Magnetoelastic and Magnetostrictive Properties of Co$_2$XAl Heusler Compounds

TL;DR

This study uses first principles calculations to analyze the magnetoelastic and magnetostrictive properties of Co$_2$XAl Heusler compounds, introducing a torque method for efficient and detailed analysis of atomic contributions.

Contribution

It introduces a torque-based computational approach for magnetoelastic constants, providing more efficient and detailed atomic-level insights compared to traditional methods.

Findings

Magnetostriction constants agree with experimental data.

Main contributions arise from specific spin-orbit coupling matrix elements.

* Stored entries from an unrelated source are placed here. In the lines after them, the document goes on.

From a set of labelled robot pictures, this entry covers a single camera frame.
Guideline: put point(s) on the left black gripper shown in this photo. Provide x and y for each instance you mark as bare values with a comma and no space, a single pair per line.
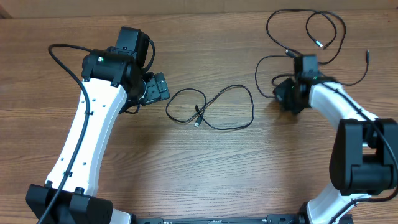
157,90

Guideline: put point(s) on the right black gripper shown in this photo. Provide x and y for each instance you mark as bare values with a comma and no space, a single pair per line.
280,92

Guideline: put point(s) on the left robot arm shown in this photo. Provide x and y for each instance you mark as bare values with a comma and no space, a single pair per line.
113,81

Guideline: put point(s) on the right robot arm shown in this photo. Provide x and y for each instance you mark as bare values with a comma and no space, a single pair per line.
363,163

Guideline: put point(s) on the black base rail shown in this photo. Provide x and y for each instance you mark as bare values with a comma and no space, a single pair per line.
269,219

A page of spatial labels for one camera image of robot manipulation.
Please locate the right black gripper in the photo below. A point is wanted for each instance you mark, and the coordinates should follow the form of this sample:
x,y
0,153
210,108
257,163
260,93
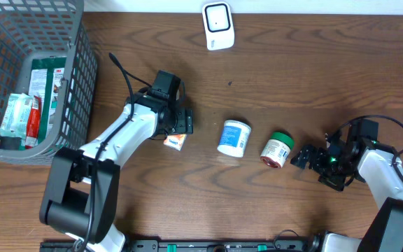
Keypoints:
x,y
320,153

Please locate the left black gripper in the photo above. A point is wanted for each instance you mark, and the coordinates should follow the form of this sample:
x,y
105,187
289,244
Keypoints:
x,y
185,122

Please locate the small orange box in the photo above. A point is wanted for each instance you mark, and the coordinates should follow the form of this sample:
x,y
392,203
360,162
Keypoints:
x,y
175,141

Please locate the green lid Knorr jar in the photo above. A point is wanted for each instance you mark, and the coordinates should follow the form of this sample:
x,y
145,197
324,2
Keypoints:
x,y
277,150

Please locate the white jar blue label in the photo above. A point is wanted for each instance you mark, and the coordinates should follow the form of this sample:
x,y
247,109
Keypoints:
x,y
234,138

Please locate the teal white wipes packet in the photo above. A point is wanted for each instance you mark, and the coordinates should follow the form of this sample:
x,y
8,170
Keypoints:
x,y
16,116

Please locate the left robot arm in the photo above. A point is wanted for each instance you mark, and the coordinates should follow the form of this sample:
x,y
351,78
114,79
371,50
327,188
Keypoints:
x,y
81,193

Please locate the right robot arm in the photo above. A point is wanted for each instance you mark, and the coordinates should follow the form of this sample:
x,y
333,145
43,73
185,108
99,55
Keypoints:
x,y
360,157

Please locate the white barcode scanner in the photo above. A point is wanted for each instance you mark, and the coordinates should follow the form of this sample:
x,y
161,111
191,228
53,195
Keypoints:
x,y
218,25

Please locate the green 3M pouch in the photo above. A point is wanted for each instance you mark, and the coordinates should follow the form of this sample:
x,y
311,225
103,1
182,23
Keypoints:
x,y
45,81

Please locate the red snack packet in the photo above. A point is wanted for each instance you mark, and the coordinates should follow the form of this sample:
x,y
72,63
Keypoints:
x,y
33,124

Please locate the grey plastic mesh basket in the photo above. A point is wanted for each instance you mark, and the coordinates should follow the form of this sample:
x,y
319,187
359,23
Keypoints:
x,y
34,30

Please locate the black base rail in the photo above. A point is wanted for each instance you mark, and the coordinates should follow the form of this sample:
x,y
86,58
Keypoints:
x,y
284,244

Torque method offers computational efficiency and atomic-level detail.

Abstract

We present a comprehensive first principles electronic structure study of the magnetoelastic and magnetostrictive properties in the Co-based Co$_2$XAl (X = V, Ti, Cr, Mn, Fe) full Heusler compounds. In addition to the commonly used total energy approach, we employ torque method to calculate the magnetoelastic tensor elements. We show that the torque based methods are in general computationally more efficient, and allow to unveil the atomic- and orbital-contributions to the magnetoelastic constants in an exact manner, as opposed to the conventional approaches based on second order perturbation with respect to the spin-orbit coupling. The magnetostriction constants are in good agreement with available experimental data. The results reveal that the main contribution to the magnetostriction constants, $\lambda_{100}$ and $\lambda_{111}$, arises primarily from the strained-induced modulation of the $\langle d_{x^2-y^2}|\hat{L}_z|d_{xy}\rangle$ and $\langle d_{z^2}|\hat{L}_x|d_{yz}\rangle$ spin orbit coupling matrix elements, respectively, of the Co atoms.